Как-то бродил Толька по сосновому бору. Сосны были высоченные, в два обхвата, — корабельные, и хвоя шумела высоко вверху. Под ногами — одни рыжие иглы, паркет из рыжих игл: это дерево любит чистоту. И ему вдруг представилось, что он не в бору, а в огромном зале с колоннами, и подумалось: а не в таком ли бору древнему римскому архитектору пришла в голову мысль украшать дворцы и залы мраморными колоннами? Ведь самый лучший художник — природа, живописцы и архитекторы заимствуют у нее краски, формы…

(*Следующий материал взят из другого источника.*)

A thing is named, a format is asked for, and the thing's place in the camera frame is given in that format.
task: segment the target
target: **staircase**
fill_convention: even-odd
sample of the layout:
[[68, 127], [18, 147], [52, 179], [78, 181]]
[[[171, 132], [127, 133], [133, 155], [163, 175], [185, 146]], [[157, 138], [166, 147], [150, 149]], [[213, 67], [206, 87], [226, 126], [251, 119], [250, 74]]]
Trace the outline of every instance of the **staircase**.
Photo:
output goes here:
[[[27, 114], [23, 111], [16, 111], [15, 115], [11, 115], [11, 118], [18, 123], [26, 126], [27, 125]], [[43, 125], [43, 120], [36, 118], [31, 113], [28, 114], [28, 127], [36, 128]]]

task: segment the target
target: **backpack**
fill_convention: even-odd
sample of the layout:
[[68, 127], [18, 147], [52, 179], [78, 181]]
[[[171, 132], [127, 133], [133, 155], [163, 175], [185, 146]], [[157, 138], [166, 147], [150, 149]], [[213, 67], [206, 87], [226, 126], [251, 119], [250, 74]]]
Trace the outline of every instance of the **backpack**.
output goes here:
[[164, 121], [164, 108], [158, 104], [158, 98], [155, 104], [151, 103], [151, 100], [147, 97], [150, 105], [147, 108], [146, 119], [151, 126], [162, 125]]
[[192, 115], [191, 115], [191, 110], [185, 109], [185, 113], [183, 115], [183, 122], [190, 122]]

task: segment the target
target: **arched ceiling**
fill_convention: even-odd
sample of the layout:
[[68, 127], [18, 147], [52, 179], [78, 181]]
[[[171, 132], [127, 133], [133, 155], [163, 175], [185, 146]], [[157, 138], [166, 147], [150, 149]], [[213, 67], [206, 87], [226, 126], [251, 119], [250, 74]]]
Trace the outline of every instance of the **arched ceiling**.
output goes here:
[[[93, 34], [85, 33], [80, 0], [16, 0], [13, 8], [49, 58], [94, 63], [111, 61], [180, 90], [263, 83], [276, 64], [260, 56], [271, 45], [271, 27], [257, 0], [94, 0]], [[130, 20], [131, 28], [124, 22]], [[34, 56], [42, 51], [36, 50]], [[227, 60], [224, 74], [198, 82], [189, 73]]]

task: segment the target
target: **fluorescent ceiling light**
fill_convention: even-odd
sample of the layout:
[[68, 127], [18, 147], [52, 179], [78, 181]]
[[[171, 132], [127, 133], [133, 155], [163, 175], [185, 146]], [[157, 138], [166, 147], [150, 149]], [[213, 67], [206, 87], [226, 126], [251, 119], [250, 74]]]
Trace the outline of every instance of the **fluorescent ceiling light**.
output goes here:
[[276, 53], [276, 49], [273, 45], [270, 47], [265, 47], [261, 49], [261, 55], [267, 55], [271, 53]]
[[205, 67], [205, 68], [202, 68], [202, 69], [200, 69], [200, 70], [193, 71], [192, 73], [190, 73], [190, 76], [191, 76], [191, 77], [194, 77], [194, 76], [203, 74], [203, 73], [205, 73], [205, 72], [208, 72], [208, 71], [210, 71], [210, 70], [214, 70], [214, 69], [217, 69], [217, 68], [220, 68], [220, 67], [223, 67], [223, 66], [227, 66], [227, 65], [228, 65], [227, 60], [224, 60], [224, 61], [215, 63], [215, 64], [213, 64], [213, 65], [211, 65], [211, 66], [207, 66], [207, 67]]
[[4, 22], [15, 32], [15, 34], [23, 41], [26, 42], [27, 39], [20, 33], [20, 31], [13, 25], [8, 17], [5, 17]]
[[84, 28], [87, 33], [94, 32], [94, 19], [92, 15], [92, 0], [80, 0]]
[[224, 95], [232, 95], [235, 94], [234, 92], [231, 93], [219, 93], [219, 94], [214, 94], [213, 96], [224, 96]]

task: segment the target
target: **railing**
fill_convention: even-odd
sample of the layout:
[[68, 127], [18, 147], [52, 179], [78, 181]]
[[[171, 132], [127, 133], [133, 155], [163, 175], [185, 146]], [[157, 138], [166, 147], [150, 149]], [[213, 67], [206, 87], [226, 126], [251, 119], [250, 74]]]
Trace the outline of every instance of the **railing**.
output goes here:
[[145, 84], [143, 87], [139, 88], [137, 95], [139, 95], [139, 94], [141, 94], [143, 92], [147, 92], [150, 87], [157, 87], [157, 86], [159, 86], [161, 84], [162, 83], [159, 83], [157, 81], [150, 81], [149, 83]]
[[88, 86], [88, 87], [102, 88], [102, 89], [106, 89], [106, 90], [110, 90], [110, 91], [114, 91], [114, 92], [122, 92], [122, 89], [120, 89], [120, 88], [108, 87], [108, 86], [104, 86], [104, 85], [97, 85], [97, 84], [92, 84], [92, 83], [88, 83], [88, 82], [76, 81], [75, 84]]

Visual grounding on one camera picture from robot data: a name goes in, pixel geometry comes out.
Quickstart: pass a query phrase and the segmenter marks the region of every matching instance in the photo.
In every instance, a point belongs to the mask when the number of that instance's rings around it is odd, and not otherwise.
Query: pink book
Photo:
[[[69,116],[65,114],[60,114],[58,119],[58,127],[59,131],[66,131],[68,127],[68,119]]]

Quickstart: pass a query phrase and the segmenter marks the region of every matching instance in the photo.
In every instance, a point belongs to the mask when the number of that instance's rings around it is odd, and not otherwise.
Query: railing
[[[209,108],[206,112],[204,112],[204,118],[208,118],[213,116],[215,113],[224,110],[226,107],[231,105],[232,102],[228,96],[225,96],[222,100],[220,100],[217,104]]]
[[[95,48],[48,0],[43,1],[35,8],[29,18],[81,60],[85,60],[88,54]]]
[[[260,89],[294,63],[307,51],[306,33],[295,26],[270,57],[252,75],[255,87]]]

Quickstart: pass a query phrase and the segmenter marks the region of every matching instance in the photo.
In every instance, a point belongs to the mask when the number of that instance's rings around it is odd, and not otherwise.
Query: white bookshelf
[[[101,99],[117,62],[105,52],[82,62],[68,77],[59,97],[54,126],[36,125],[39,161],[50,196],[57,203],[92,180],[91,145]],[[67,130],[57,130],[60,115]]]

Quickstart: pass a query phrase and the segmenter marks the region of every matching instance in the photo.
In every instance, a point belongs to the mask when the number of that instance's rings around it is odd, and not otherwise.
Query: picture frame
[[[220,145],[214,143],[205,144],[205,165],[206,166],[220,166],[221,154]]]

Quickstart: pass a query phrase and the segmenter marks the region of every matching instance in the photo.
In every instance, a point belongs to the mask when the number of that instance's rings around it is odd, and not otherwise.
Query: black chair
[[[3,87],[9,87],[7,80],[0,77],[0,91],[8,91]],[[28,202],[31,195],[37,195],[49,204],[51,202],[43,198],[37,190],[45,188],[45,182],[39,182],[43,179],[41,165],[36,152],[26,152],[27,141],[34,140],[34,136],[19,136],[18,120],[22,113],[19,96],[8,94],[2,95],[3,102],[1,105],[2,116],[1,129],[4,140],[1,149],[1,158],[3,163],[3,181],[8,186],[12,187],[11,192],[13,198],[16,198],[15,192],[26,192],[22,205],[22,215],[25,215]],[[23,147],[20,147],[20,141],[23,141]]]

А сколько радости доставляли ему запахи! В лесу они хороши во всякое время года. Чуден терпкий запах апрельских березовых почек. Медом пахнет тягучее марево, что повисло в жару над лугом с кашкой и ромашками. А свежий, до оскомины запах первого снега на лесной просеке? Будто разгрыз холодное от росы антоновское яблоко…
Уживались в Тольке эти два очень непохожих парня. О существовании другого Тольки догадывался, пожалуй, один Эрнест, всегдашний его спутник по охоте.
…Хорек выскочил из тайги к путеукладчику, ошалело заметался из стороны в сторону и гибко запрыгал к перелеску.
Потехе час! Парни припустились за ним, бросив работу. Кто-то схватил ружье, но его остановили.
Хорька окружили со всех сторон, сняли спецовки. И тут началось такое!.. Зажатый в тесное живое кольцо, зверек поднял хвост и, кружась на одном месте, начал выпускать такие удушливые струи, что люди чуть не попадали в обморок. Тигр защищается от врагов клыками и когтями, лось — копытами и рогами, еж — иголками, а этот, поди ж ты, додумался…
— Да ну его ко всем чертям! — в сердцах плюнул Каштан и заткнул спецовкой нос.
Но у Тольки появилась одна потешная мыслишка.
— Лови, лови! — закричал он, тоже затыкая нос. — Рассмотрим поближе! Эрнест, держи, уйдет!..
Хорек гибкой молнией проскочил между ног Эрнеста и будто сквозь землю провалился.
— В нору ушел! Вот она! — сказал Эрнест.
— Потешились, и будет, — сказал Каштан. — Работа стоит.
— Какая работа! — азартно кричал Толька. — Сейчас ведерко притащу! Зальем норку — он и выскочит!
— Ну и заводной ты…
Толька сбегал за ведром. Встали цепочкой от гнилого болотца; передавая друг другу ведро, начали заливать нору. Вскоре она наполнилась до краев. Прилизанный водою, как бы сразу отощавший хорек пулей вылетел наружу и пружинисто ткнулся в плотную материю спецовки, которую приготовил Толька.